:: Prompt ::
Lines of the listing that contain "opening" need to be copied.

:: Dataset excerpt ::

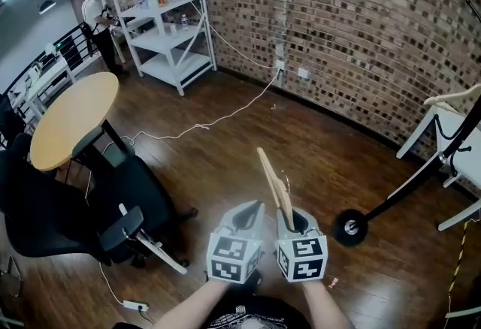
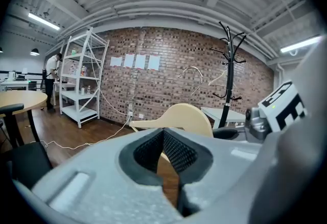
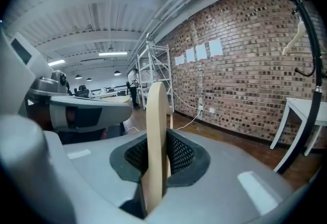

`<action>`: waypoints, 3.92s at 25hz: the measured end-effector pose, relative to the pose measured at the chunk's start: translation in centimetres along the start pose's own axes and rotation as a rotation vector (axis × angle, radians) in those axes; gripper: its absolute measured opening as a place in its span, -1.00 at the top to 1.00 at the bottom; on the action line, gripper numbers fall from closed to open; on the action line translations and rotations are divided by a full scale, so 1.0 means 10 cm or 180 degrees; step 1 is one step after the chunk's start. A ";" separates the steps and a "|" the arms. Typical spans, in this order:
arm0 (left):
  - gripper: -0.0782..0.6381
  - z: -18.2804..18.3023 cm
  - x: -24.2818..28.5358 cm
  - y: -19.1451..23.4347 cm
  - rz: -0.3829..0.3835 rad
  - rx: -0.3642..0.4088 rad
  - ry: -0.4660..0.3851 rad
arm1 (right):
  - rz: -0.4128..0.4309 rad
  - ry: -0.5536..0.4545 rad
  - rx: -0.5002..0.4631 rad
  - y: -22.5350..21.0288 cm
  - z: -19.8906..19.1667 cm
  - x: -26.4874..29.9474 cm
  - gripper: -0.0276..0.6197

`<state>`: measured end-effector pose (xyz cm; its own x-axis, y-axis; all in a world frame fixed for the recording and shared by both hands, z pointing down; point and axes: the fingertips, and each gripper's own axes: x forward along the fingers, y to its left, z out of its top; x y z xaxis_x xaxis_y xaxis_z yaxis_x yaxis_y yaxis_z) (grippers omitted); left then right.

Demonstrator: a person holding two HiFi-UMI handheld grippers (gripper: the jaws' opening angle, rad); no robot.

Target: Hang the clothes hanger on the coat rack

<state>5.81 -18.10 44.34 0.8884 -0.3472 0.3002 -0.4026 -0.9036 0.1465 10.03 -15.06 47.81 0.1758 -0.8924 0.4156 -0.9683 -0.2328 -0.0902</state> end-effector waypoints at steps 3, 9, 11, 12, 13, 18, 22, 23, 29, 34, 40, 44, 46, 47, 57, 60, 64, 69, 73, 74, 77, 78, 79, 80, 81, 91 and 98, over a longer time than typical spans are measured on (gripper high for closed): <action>0.77 0.08 0.21 -0.23 -0.0239 0.0072 -0.0008 | -0.0210 -0.0084 0.0090 -0.27 0.08 -0.09 0.77; 0.77 0.17 0.78 -0.74 -0.0630 0.0159 0.0013 | -0.0569 -0.0174 0.0248 -0.97 0.11 -0.24 0.77; 0.77 0.26 0.94 -0.93 -0.0756 0.0152 0.0022 | -0.0689 -0.0181 0.0300 -1.23 0.16 -0.31 0.77; 0.77 0.29 1.01 -1.03 -0.0835 0.0154 0.0029 | -0.0773 -0.0179 0.0335 -1.37 0.18 -0.35 0.77; 0.77 0.32 1.08 -1.13 -0.0910 0.0156 0.0040 | -0.0857 -0.0174 0.0368 -1.49 0.19 -0.40 0.77; 0.77 0.37 1.46 -1.57 -0.1212 0.0204 0.0105 | -0.1194 -0.0157 0.0501 -2.11 0.20 -0.63 0.77; 0.77 0.44 1.68 -1.93 -0.1441 0.0232 0.0126 | -0.1430 -0.0139 0.0590 -2.58 0.20 -0.79 0.77; 0.77 0.46 1.73 -2.00 -0.1494 0.0240 0.0129 | -0.1478 -0.0128 0.0605 -2.68 0.20 -0.81 0.77; 0.77 0.59 1.97 -2.38 -0.1767 0.0242 0.0095 | -0.1786 -0.0126 0.0781 -3.17 0.24 -0.99 0.77; 0.77 0.66 2.06 -2.73 -0.2017 0.0238 0.0116 | -0.2064 -0.0193 0.0919 -3.51 0.26 -1.21 0.76; 0.77 0.71 2.24 -2.98 -0.2140 0.0298 0.0106 | -0.2310 -0.0271 0.1090 -3.94 0.23 -1.38 0.76; 0.77 0.67 2.48 -3.13 -0.2174 0.0315 0.0167 | -0.2389 -0.0321 0.1204 -4.27 0.20 -1.39 0.77; 0.77 0.70 2.63 -3.23 -0.2168 0.0322 0.0160 | -0.2414 -0.0333 0.1225 -4.45 0.21 -1.38 0.77; 0.77 0.73 2.71 -3.30 -0.2166 0.0329 0.0154 | -0.2427 -0.0341 0.1239 -4.56 0.21 -1.38 0.76; 0.77 0.90 3.38 -3.69 -0.2121 0.0342 0.0121 | -0.2601 -0.0403 0.1533 -5.52 0.21 -1.33 0.76; 0.77 0.90 3.54 -3.72 -0.2068 0.0341 0.0139 | -0.2609 -0.0394 0.1645 -5.71 0.16 -1.27 0.76; 0.77 0.91 3.67 -3.71 -0.2041 0.0376 0.0162 | -0.2582 -0.0418 0.1808 -5.88 0.11 -1.16 0.76; 0.77 0.92 3.77 -3.70 -0.2022 0.0409 0.0183 | -0.2536 -0.0390 0.1984 -5.96 0.01 -1.06 0.76; 0.77 0.92 3.79 -3.70 -0.2026 0.0436 0.0186 | -0.2594 -0.0366 0.2023 -6.00 -0.06 -1.05 0.76; 0.77 0.92 3.79 -3.68 -0.2022 0.0435 0.0193 | -0.2614 -0.0355 0.2036 -6.00 -0.07 -1.05 0.76; 0.77 0.88 3.78 -3.63 -0.2010 0.0434 0.0222 | -0.2656 -0.0307 0.2076 -6.01 -0.14 -1.05 0.76; 0.77 0.87 3.78 -3.63 -0.2009 0.0435 0.0232 | -0.2651 -0.0309 0.2072 -6.00 -0.15 -1.05 0.75; 0.77 0.86 3.78 -3.63 -0.2009 0.0437 0.0239 | -0.2644 -0.0333 0.2044 -6.00 -0.14 -1.05 0.74; 0.77 0.85 3.77 -3.63 -0.2013 0.0437 0.0243 | -0.2645 -0.0374 0.1986 -5.99 -0.11 -1.05 0.58; 0.77 0.84 3.76 -3.63 -0.2020 0.0439 0.0244 | -0.2660 -0.0417 0.1906 -5.97 -0.08 -1.07 0.42; 0.77 0.83 3.61 -3.67 -0.2090 0.0469 0.0225 | -0.2789 -0.0510 0.1590 -5.85 0.09 -1.24 0.44; 0.77 0.81 3.44 -3.59 -0.2065 0.0467 0.0215 | -0.2726 -0.0518 0.1507 -5.62 0.15 -1.27 0.51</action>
<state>52.56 0.39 41.79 0.9227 0.2903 0.2537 0.2470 -0.9504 0.1890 62.43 8.79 46.28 0.8397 -0.3846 0.3834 -0.3384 -0.9227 -0.1845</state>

:: Problem solution ::
`<action>`: waypoints, 3.92s at 25hz: the measured end-effector pose, relative to the pose measured at the chunk's start: translation in centimetres along the start pose's own axes and rotation as a rotation vector (axis × angle, radians) in those axes; gripper: its absolute measured opening as a place in its span, -1.00 at the top to 1.00 at the bottom; on the action line, gripper numbers fall from closed to open; on the action line translations and rotations are divided by a full scale, so 1.0 means 10 cm or 180 degrees; step 1 is one step after the chunk's start. A ";" separates the steps and a "|" the arms. Typical spans, in this order:
Demonstrator: a person holding two HiFi-UMI handheld grippers (gripper: the jaws' opening angle, rad); no robot.

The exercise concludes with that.